## Task to complete:
Return the full listing unchanged, excluding any images it contains.
[Opening Input material section]
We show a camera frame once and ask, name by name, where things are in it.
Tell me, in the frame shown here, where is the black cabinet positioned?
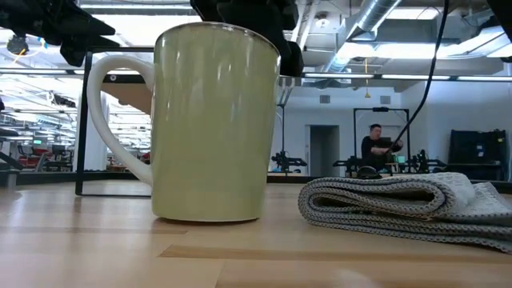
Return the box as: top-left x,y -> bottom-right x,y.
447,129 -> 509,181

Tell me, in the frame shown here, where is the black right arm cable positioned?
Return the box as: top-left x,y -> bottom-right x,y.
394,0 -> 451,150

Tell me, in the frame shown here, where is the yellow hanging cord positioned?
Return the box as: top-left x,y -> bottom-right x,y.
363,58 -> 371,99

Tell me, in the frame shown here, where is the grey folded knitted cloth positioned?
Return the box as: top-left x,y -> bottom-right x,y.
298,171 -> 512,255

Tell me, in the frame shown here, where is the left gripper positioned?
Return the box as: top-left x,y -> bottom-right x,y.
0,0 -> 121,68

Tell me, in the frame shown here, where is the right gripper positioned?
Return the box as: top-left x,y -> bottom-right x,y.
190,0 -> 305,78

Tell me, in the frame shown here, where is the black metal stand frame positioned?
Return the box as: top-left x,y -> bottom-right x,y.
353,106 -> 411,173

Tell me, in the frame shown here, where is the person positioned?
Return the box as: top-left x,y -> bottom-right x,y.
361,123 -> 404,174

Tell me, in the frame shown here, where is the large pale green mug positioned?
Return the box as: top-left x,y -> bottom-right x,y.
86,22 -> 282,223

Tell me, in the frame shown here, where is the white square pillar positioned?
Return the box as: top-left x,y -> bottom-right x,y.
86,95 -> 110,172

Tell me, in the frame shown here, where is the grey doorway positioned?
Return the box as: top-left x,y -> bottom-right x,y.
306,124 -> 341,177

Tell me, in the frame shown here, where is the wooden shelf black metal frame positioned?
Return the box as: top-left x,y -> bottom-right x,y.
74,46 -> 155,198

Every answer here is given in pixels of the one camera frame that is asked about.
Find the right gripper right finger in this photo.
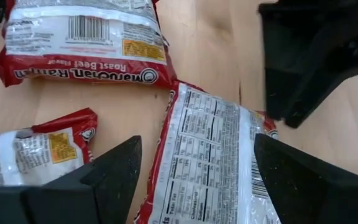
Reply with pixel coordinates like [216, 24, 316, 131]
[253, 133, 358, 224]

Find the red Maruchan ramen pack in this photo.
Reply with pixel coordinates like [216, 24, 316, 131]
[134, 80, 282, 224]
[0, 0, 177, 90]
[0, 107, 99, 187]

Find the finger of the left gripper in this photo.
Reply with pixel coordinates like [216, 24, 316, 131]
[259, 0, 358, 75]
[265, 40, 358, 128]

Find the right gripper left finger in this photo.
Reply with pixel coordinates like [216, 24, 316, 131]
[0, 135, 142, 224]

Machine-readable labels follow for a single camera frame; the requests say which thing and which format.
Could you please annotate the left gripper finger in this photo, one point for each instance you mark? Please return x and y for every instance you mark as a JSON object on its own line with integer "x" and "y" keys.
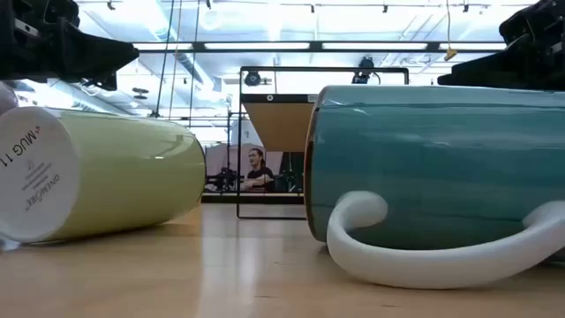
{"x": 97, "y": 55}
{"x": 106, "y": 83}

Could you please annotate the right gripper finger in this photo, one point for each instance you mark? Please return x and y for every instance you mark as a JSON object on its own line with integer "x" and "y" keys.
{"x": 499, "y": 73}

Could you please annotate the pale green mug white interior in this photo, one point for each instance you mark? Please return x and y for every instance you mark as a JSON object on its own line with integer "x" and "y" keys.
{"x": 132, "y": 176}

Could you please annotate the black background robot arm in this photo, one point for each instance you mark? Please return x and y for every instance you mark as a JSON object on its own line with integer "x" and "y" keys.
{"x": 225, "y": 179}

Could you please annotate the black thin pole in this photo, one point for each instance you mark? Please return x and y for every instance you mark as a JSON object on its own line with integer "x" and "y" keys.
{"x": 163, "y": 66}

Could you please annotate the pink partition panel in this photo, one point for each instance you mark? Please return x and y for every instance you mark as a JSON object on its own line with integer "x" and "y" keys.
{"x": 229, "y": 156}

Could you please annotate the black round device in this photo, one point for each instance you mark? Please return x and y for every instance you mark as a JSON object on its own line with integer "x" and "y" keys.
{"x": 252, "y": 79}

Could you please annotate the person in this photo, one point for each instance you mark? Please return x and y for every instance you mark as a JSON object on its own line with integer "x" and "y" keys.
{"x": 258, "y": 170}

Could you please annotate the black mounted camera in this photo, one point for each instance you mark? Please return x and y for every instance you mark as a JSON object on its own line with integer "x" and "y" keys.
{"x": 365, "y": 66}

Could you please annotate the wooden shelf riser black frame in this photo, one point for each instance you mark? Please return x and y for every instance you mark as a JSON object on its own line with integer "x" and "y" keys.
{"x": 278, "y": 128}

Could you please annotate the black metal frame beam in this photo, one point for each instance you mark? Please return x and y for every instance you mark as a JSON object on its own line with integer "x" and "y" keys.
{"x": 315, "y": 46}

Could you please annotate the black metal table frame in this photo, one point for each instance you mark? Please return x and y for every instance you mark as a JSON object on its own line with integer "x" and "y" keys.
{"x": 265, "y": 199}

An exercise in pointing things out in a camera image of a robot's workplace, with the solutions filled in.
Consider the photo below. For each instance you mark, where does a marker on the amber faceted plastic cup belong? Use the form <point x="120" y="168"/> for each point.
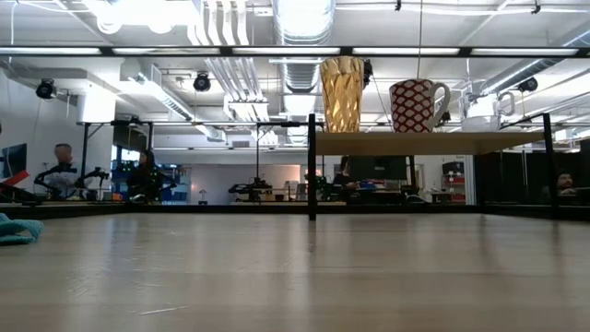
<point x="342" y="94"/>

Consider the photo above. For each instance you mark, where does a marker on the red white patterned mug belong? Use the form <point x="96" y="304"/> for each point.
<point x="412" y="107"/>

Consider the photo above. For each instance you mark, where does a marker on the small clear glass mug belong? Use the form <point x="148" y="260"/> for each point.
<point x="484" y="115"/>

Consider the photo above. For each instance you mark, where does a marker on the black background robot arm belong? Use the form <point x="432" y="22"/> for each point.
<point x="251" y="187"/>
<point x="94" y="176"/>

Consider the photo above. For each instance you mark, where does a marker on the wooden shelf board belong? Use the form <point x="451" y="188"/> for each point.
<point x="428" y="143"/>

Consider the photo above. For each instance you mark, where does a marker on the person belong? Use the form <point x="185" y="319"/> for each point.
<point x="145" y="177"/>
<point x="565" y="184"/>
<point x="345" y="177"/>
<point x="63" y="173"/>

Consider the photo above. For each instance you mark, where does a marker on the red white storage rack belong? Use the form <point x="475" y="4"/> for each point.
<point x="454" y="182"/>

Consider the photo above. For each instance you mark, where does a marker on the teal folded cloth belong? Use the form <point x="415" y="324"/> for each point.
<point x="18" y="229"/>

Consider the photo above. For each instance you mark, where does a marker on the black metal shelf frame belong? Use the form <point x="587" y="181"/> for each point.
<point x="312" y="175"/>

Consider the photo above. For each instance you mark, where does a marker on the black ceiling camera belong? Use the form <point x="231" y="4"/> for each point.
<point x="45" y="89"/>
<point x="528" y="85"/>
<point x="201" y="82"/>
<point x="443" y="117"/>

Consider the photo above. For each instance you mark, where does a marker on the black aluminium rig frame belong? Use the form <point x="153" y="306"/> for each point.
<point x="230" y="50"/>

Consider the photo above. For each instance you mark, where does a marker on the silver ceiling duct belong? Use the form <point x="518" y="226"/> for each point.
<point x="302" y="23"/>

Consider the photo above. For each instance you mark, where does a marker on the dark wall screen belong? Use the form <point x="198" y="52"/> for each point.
[Closing Input material section]
## Reply to the task:
We show a camera frame once and ask, name by name, where things are in it.
Tell me, in the frame shown here, where is the black cabinet positioned?
Return the box as: top-left x,y -> bottom-right x,y.
447,129 -> 509,181

Tell me, in the frame shown here, where is the black right arm cable positioned?
Return the box as: top-left x,y -> bottom-right x,y.
394,0 -> 451,150

Tell me, in the frame shown here, where is the yellow hanging cord positioned?
Return the box as: top-left x,y -> bottom-right x,y.
363,58 -> 371,99

Tell me, in the frame shown here, where is the grey folded knitted cloth positioned?
Return the box as: top-left x,y -> bottom-right x,y.
298,171 -> 512,255

Tell me, in the frame shown here, where is the left gripper positioned?
Return the box as: top-left x,y -> bottom-right x,y.
0,0 -> 121,68

Tell me, in the frame shown here, where is the right gripper positioned?
Return the box as: top-left x,y -> bottom-right x,y.
190,0 -> 305,78

Tell me, in the frame shown here, where is the black metal stand frame positioned?
Return the box as: top-left x,y -> bottom-right x,y.
353,106 -> 411,173

Tell me, in the frame shown here, where is the person positioned?
Return the box as: top-left x,y -> bottom-right x,y.
361,123 -> 404,174

Tell me, in the frame shown here, where is the large pale green mug positioned?
Return the box as: top-left x,y -> bottom-right x,y.
86,22 -> 282,223

Tell me, in the frame shown here, where is the white square pillar positioned?
Return the box as: top-left x,y -> bottom-right x,y.
86,95 -> 110,172

Tell me, in the frame shown here, where is the grey doorway positioned?
Return the box as: top-left x,y -> bottom-right x,y.
306,124 -> 341,177

Tell me, in the frame shown here, where is the wooden shelf black metal frame positioned?
Return the box as: top-left x,y -> bottom-right x,y.
74,46 -> 155,198

Every answer here is given in pixels of the one camera frame that is asked about.
Find the right gripper right finger in this photo.
Reply with pixel coordinates like [216, 24, 316, 131]
[253, 133, 358, 224]

Find the red Maruchan ramen pack in this photo.
Reply with pixel coordinates like [216, 24, 316, 131]
[134, 80, 282, 224]
[0, 0, 177, 90]
[0, 107, 99, 187]

Find the finger of the left gripper in this photo.
Reply with pixel coordinates like [216, 24, 316, 131]
[259, 0, 358, 75]
[265, 40, 358, 128]

Find the right gripper left finger in this photo.
Reply with pixel coordinates like [216, 24, 316, 131]
[0, 135, 142, 224]

Machine-readable labels follow for a single camera frame; the requests say which thing and which format.
Could you please annotate the left gripper finger in this photo, one point for each instance you mark? Please return x and y for every instance you mark as a JSON object on its own line with integer "x" and "y" keys.
{"x": 97, "y": 55}
{"x": 106, "y": 83}

Could you please annotate the right gripper finger in this photo, one point for each instance you mark? Please return x and y for every instance you mark as a JSON object on its own line with integer "x" and "y" keys.
{"x": 499, "y": 73}

Could you please annotate the pale green mug white interior in this photo, one point for each instance you mark? Please return x and y for every instance you mark as a JSON object on its own line with integer "x" and "y" keys.
{"x": 132, "y": 176}

Could you please annotate the black background robot arm in this photo, one point for each instance you mark? Please return x and y for every instance you mark as a JSON object on its own line with integer "x" and "y" keys.
{"x": 225, "y": 179}

Could you please annotate the black thin pole in this photo, one point for each instance you mark? Please return x and y for every instance you mark as a JSON object on its own line with integer "x" and "y" keys.
{"x": 163, "y": 66}

Could you please annotate the pink partition panel in this photo, one point for each instance you mark? Please return x and y for every instance you mark as a JSON object on its own line with integer "x" and "y" keys.
{"x": 229, "y": 156}

Could you please annotate the black round device in this photo, one point for each instance you mark? Please return x and y for every instance you mark as a JSON object on its own line with integer "x" and "y" keys.
{"x": 252, "y": 79}

Could you please annotate the person in this photo, one point for each instance you mark? Please return x and y for every instance you mark as a JSON object on its own line with integer "x" and "y" keys.
{"x": 258, "y": 170}

Could you please annotate the black mounted camera in this photo, one point for each instance you mark? Please return x and y for every instance you mark as a JSON object on its own line with integer "x" and "y" keys.
{"x": 365, "y": 66}

Could you please annotate the wooden shelf riser black frame in this photo, one point for each instance you mark? Please return x and y for every instance you mark as a JSON object on its own line with integer "x" and "y" keys.
{"x": 278, "y": 128}

Could you please annotate the black metal frame beam in this photo, one point for each instance you mark? Please return x and y for every instance you mark as a JSON object on its own line with integer "x" and "y" keys.
{"x": 315, "y": 46}

Could you please annotate the black metal table frame in this photo, one point for each instance you mark? Please return x and y for every instance you mark as a JSON object on its own line with integer "x" and "y" keys.
{"x": 265, "y": 199}

An exercise in pointing things out in a camera image of a robot's workplace, with the solutions filled in.
Consider the photo below. For each instance you mark, where does a marker on the amber faceted plastic cup belong? Use the form <point x="120" y="168"/> for each point.
<point x="342" y="94"/>

Consider the photo above. For each instance you mark, where does a marker on the red white patterned mug belong? Use the form <point x="96" y="304"/> for each point.
<point x="412" y="107"/>

Consider the photo above. For each instance you mark, where does a marker on the small clear glass mug belong? Use the form <point x="148" y="260"/> for each point.
<point x="484" y="115"/>

Consider the photo above. For each instance you mark, where does a marker on the black background robot arm belong? Use the form <point x="432" y="22"/> for each point.
<point x="251" y="187"/>
<point x="94" y="176"/>

Consider the photo above. For each instance you mark, where does a marker on the wooden shelf board belong? Use the form <point x="451" y="188"/> for each point.
<point x="428" y="143"/>

Consider the photo above. For each instance you mark, where does a marker on the person belong? Use the form <point x="185" y="319"/> for each point.
<point x="145" y="177"/>
<point x="565" y="184"/>
<point x="345" y="177"/>
<point x="63" y="173"/>

Consider the photo above. For each instance you mark, where does a marker on the red white storage rack belong? Use the form <point x="475" y="4"/> for each point.
<point x="454" y="182"/>

Consider the photo above. For each instance you mark, where does a marker on the teal folded cloth belong? Use the form <point x="415" y="324"/> for each point.
<point x="18" y="229"/>

Consider the photo above. For each instance you mark, where does a marker on the black metal shelf frame belong? Use the form <point x="587" y="181"/> for each point.
<point x="312" y="175"/>

Consider the photo above. For each instance you mark, where does a marker on the black ceiling camera belong? Use the form <point x="231" y="4"/> for each point.
<point x="45" y="89"/>
<point x="528" y="85"/>
<point x="201" y="82"/>
<point x="443" y="117"/>

Consider the photo above. For each instance you mark, where does a marker on the black aluminium rig frame belong? Use the form <point x="153" y="306"/> for each point.
<point x="230" y="50"/>

Consider the photo above. For each instance you mark, where does a marker on the silver ceiling duct belong? Use the form <point x="518" y="226"/> for each point.
<point x="302" y="23"/>

Consider the photo above. For each instance you mark, where does a marker on the dark wall screen belong? Use the form <point x="198" y="52"/> for each point.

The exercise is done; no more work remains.